Collected data entries:
++++++++++
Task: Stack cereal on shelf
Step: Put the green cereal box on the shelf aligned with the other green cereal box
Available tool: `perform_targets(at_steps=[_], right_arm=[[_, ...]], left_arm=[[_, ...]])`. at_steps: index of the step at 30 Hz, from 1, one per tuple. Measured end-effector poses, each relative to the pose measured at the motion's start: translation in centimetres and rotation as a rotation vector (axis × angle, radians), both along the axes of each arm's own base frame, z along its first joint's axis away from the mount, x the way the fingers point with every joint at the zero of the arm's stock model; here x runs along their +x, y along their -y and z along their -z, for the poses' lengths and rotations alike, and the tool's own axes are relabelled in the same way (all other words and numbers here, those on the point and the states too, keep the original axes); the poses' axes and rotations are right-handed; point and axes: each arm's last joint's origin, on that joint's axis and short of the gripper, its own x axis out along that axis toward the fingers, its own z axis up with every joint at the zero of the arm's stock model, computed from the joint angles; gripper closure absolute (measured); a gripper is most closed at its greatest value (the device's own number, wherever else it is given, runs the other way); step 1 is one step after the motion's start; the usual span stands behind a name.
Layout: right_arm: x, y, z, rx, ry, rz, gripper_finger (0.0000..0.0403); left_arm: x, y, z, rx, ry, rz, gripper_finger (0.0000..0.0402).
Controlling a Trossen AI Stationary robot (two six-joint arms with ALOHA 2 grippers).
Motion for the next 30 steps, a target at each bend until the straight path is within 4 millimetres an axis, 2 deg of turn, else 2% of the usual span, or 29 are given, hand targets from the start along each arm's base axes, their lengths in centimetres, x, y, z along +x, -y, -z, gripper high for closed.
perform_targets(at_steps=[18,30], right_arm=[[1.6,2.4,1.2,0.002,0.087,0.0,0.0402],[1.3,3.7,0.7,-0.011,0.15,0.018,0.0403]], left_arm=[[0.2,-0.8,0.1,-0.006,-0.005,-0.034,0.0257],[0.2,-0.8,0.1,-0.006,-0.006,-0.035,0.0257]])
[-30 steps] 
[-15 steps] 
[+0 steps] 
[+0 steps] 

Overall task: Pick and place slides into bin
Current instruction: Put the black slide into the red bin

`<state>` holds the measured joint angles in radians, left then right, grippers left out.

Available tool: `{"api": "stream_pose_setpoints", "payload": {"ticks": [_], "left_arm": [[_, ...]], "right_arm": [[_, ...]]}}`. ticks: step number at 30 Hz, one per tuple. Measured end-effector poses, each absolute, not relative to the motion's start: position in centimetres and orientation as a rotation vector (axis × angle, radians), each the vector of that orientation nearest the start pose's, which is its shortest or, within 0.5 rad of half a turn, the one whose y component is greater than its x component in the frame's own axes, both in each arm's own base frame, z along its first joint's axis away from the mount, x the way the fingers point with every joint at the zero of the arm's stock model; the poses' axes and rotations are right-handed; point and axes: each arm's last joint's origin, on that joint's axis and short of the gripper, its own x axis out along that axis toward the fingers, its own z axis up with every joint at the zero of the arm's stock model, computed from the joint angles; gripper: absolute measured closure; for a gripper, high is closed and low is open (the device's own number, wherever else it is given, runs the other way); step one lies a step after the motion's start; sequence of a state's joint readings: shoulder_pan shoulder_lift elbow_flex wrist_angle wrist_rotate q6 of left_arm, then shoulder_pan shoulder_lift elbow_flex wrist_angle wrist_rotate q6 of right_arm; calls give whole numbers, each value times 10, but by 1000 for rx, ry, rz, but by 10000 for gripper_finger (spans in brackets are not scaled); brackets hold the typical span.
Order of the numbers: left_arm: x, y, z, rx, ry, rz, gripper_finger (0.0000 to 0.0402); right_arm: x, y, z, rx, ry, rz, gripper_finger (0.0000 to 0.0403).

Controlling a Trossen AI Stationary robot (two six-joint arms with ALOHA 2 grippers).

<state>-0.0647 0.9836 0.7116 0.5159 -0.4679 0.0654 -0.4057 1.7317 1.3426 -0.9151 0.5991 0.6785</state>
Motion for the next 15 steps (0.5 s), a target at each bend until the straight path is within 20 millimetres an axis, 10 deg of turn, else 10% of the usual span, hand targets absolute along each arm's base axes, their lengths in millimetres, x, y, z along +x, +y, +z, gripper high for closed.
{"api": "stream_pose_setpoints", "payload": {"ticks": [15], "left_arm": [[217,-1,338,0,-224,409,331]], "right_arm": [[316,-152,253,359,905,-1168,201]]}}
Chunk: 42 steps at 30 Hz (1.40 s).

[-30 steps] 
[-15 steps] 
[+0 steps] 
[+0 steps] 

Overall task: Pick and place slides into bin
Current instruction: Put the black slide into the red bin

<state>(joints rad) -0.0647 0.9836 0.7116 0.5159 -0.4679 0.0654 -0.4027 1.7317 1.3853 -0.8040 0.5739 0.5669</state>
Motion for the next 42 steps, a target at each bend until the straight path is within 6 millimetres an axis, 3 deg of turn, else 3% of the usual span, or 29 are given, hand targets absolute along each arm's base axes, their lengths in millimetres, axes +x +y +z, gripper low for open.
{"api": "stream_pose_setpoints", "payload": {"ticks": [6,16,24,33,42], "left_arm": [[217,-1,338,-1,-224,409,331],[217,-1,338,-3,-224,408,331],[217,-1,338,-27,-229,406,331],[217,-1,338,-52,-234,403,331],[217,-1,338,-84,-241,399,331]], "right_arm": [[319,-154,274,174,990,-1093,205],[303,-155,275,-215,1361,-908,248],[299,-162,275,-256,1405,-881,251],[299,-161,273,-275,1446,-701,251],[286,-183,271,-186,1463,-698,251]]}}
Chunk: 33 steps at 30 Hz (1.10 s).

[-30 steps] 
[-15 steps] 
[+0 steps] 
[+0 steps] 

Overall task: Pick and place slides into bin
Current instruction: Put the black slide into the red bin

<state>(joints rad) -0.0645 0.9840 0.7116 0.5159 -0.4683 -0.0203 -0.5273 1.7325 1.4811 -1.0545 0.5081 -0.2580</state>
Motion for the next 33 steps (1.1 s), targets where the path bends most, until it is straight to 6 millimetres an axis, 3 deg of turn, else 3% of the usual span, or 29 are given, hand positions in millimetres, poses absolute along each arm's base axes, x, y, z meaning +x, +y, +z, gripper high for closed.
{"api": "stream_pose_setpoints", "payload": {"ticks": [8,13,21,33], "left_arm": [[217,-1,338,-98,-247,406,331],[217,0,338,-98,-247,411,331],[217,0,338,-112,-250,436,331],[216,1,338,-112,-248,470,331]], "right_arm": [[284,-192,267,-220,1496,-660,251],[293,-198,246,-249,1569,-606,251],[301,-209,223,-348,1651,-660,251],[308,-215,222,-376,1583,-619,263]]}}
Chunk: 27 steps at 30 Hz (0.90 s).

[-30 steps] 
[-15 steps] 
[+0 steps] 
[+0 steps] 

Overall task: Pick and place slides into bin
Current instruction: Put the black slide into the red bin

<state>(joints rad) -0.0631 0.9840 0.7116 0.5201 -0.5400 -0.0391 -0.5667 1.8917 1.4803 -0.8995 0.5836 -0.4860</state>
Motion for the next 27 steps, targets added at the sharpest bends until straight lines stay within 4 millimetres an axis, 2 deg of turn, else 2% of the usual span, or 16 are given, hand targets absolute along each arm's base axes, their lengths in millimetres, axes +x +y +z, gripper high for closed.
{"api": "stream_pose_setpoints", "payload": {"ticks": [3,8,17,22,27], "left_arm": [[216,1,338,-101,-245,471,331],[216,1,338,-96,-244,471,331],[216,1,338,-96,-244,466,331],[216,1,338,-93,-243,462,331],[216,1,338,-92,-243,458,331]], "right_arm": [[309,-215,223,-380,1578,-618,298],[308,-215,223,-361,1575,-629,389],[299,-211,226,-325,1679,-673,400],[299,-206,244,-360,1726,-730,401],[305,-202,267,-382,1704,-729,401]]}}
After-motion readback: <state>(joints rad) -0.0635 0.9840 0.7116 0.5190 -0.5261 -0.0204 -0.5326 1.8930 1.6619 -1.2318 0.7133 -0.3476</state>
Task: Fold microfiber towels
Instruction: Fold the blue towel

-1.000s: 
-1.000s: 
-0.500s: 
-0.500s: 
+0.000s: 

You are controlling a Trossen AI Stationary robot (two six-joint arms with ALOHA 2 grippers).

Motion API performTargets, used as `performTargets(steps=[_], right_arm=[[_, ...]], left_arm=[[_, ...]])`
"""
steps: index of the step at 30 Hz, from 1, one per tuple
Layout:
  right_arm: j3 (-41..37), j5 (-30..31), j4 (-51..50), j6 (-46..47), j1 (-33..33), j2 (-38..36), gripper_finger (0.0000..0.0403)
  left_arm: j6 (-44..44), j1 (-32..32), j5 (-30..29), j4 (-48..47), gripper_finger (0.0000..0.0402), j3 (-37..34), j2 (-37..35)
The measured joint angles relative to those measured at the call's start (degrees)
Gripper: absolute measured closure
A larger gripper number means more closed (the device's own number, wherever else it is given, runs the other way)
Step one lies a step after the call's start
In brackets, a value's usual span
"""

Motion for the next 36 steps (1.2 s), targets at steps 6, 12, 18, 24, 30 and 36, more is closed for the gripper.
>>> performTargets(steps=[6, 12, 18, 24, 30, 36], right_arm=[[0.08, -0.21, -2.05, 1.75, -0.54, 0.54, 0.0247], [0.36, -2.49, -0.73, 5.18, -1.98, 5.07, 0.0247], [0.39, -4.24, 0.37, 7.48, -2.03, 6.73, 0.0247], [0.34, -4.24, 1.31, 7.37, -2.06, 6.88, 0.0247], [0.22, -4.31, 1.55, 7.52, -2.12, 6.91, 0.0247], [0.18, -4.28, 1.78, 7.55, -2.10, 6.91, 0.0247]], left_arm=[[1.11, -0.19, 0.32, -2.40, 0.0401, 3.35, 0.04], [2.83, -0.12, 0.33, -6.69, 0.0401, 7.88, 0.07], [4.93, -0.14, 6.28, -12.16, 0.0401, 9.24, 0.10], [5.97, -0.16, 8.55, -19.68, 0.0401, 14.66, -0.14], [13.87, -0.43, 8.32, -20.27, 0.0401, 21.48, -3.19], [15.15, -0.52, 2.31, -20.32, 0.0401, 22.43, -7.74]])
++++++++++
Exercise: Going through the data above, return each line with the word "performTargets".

Solution to this task:
Motion API performTargets, used as `performTargets(steps=[_], right_arm=[[_, ...]], left_arm=[[_, ...]])`
>>> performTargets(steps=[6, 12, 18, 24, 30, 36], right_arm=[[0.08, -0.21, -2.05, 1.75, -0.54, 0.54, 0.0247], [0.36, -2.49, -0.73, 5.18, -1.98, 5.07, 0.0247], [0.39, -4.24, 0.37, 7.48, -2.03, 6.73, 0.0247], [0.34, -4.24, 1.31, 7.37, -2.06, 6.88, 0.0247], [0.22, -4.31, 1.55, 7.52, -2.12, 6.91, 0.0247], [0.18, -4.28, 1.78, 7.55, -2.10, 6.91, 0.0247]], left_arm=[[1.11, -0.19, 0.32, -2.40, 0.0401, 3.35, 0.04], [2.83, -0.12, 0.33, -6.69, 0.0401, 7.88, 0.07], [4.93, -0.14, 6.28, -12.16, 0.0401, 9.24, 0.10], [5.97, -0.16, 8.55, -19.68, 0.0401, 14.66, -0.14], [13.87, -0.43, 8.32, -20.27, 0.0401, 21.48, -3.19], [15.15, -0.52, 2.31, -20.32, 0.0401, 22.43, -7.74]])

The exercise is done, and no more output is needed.